> [WHAT YOU WILL DO]: Only a number is expected in reply: the number of lines below that include the word "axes".

> [RAW DATA]:
----------------

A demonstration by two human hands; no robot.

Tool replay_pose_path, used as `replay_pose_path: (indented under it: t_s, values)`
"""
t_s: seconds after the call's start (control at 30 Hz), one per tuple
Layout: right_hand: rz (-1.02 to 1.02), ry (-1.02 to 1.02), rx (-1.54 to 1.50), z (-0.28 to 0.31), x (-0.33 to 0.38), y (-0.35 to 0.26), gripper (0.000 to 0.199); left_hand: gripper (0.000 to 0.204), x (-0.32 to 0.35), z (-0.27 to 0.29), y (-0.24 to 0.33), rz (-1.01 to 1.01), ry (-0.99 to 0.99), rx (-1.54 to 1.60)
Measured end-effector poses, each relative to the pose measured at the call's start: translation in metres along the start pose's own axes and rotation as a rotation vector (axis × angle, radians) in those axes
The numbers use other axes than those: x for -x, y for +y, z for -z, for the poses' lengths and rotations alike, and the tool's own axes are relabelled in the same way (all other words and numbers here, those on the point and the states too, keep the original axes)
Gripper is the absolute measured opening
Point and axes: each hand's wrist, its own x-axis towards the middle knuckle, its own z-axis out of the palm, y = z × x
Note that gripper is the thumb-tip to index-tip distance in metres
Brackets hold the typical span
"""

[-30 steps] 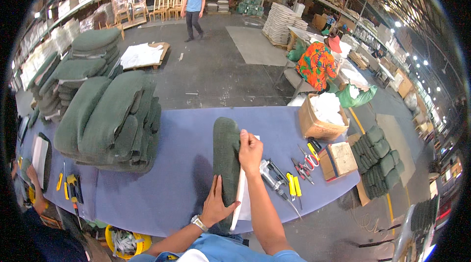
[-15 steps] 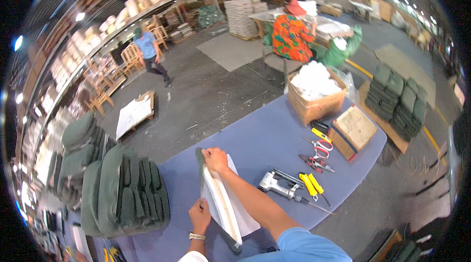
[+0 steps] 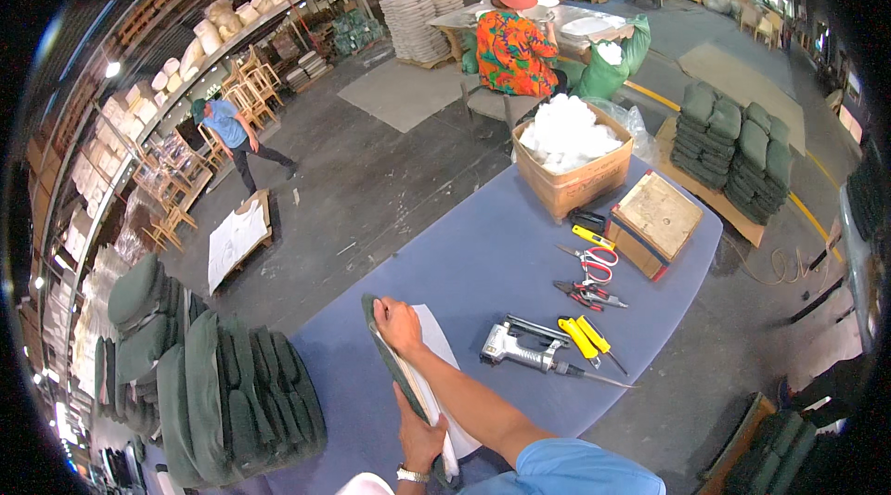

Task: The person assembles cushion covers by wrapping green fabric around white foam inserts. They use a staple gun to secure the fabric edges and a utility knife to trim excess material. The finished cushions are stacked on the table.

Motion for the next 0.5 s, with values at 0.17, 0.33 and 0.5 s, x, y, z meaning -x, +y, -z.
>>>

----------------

> [RESPONSE BELOW]: 3